• **Supplied material**:
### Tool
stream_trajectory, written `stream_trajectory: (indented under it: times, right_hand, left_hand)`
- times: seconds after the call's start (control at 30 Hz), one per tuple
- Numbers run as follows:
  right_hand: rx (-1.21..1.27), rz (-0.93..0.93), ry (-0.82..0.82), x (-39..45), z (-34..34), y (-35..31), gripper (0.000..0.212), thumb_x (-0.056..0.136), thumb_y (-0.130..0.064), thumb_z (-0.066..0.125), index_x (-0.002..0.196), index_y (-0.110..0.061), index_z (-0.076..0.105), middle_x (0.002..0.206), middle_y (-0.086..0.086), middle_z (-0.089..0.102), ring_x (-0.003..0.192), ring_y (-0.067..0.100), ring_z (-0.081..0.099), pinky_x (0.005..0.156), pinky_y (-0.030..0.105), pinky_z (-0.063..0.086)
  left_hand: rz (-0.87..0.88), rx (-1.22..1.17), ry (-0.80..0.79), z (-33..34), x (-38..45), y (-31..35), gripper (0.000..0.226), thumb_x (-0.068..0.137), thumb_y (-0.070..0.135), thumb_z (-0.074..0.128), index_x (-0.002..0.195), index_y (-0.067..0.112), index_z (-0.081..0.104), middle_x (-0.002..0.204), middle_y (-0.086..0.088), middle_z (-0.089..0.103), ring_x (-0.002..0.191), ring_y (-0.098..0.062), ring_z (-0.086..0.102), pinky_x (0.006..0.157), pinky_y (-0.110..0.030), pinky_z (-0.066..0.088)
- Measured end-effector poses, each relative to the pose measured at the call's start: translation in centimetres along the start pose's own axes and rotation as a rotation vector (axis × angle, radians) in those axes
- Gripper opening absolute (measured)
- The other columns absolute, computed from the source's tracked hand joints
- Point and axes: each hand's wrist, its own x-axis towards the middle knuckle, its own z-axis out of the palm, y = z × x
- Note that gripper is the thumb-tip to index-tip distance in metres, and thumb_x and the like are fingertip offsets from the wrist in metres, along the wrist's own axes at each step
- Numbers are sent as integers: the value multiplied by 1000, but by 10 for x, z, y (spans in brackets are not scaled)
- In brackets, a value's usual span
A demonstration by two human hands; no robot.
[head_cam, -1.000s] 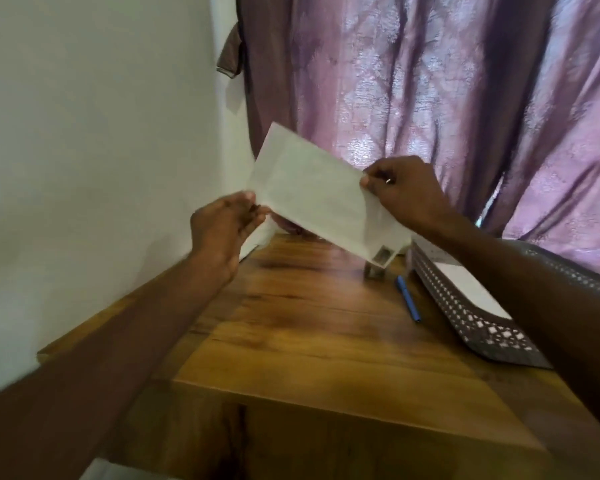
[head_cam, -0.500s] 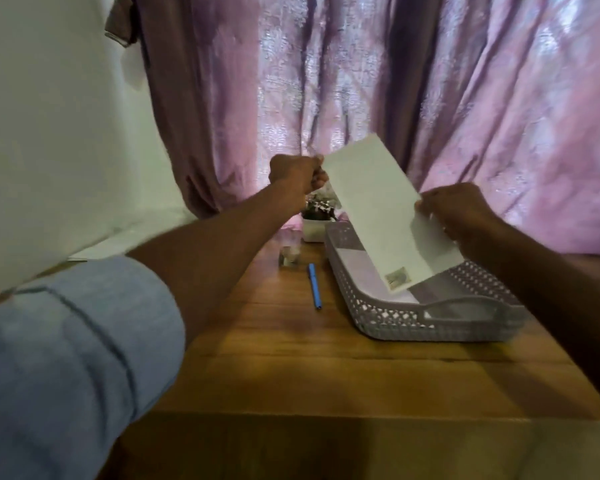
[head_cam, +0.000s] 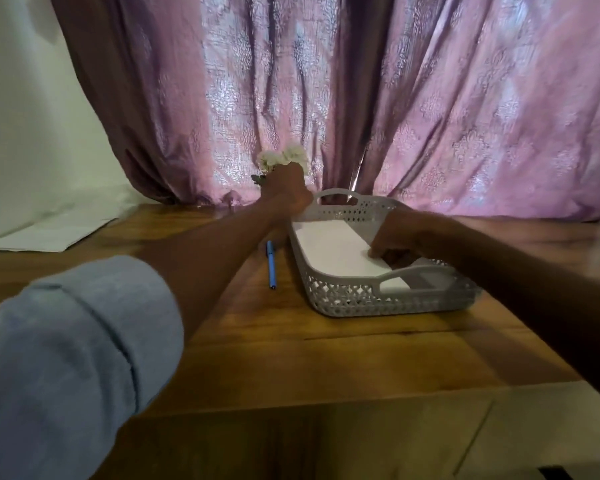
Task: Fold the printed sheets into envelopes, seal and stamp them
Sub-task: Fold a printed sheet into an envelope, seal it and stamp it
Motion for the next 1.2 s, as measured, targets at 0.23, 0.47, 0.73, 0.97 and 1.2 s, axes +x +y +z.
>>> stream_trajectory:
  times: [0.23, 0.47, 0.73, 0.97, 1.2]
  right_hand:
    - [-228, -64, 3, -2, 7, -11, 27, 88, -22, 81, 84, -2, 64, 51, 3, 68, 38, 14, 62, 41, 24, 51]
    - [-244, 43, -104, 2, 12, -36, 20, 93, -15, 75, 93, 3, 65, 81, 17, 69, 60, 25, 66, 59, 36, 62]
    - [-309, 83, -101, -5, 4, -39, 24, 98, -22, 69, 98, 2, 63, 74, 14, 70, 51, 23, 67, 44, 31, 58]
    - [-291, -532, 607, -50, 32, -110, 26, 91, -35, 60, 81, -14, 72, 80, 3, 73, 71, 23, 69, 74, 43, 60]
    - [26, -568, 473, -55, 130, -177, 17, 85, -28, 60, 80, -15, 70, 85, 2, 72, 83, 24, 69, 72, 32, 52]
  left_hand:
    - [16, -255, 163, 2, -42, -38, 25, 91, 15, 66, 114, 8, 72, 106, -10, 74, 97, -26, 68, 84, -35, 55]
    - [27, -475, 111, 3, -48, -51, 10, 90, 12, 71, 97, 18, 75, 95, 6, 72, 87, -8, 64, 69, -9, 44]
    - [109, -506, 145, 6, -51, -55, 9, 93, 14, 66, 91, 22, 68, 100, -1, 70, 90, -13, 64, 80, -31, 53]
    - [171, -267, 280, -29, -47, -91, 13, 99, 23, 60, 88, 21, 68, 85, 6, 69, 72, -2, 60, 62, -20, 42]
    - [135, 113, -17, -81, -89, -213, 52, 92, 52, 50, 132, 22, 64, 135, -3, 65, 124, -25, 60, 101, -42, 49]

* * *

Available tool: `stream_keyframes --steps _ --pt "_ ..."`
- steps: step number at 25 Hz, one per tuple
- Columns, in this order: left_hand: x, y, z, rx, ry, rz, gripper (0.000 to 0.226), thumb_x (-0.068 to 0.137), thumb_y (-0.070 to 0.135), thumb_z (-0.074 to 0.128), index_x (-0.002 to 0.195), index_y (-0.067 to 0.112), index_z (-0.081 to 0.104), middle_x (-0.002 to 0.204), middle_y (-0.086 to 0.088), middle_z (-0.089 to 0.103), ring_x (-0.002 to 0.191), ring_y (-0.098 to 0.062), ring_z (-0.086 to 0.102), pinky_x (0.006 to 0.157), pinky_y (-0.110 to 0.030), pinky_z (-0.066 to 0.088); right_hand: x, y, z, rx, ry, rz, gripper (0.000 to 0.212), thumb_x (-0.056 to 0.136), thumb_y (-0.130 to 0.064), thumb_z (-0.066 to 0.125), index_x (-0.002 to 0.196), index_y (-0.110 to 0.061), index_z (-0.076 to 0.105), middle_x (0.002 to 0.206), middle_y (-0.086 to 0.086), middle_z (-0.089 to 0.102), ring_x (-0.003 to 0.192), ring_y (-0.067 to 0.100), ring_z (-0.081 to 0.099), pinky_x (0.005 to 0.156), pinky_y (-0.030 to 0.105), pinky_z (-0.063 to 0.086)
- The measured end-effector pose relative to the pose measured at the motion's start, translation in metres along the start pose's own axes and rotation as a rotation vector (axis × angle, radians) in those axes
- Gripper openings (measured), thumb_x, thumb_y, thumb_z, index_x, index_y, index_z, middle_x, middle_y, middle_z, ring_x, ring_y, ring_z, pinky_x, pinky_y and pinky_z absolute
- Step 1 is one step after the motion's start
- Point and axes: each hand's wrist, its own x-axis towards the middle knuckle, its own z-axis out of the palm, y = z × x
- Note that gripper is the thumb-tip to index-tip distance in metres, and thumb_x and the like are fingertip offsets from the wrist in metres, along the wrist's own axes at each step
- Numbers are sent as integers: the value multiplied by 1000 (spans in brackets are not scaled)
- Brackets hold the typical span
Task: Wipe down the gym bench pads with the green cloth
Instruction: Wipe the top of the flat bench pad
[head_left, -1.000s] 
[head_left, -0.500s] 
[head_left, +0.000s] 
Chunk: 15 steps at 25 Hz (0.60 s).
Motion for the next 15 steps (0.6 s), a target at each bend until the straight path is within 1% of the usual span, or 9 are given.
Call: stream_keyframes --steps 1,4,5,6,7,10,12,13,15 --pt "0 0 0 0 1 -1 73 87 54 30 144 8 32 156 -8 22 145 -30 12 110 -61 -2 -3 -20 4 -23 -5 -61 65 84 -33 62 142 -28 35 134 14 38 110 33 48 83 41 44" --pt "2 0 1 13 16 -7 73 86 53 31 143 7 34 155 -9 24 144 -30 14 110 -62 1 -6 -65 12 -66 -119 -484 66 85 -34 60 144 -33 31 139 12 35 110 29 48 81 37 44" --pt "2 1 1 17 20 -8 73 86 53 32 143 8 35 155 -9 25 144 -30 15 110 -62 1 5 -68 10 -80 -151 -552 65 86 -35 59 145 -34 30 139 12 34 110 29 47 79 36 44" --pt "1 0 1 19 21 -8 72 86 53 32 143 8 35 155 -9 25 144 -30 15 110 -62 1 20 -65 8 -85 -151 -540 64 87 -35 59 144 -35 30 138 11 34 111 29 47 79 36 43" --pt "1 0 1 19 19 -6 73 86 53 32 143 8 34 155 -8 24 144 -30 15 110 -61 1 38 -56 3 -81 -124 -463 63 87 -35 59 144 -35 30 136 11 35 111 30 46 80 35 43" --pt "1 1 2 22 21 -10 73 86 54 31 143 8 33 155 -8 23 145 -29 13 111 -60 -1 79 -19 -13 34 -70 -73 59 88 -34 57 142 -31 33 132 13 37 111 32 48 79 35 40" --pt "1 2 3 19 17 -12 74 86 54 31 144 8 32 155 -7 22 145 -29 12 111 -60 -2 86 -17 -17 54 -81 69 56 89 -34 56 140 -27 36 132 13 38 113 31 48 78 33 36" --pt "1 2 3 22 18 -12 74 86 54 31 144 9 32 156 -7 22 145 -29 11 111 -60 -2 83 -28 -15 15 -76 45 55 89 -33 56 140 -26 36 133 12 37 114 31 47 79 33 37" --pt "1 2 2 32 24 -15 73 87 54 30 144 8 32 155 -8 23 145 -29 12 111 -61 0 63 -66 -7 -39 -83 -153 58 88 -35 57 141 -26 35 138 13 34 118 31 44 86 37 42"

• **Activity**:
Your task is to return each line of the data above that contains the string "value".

• **Answer to this problem**:
- Numbers are sent as integers: the value multiplied by 1000, but by 10 for x, z, y (spans in brackets are not scaled)
- In brackets, a value's usual span
- Numbers are sent as integers: the value multiplied by 1000 (spans in brackets are not scaled)

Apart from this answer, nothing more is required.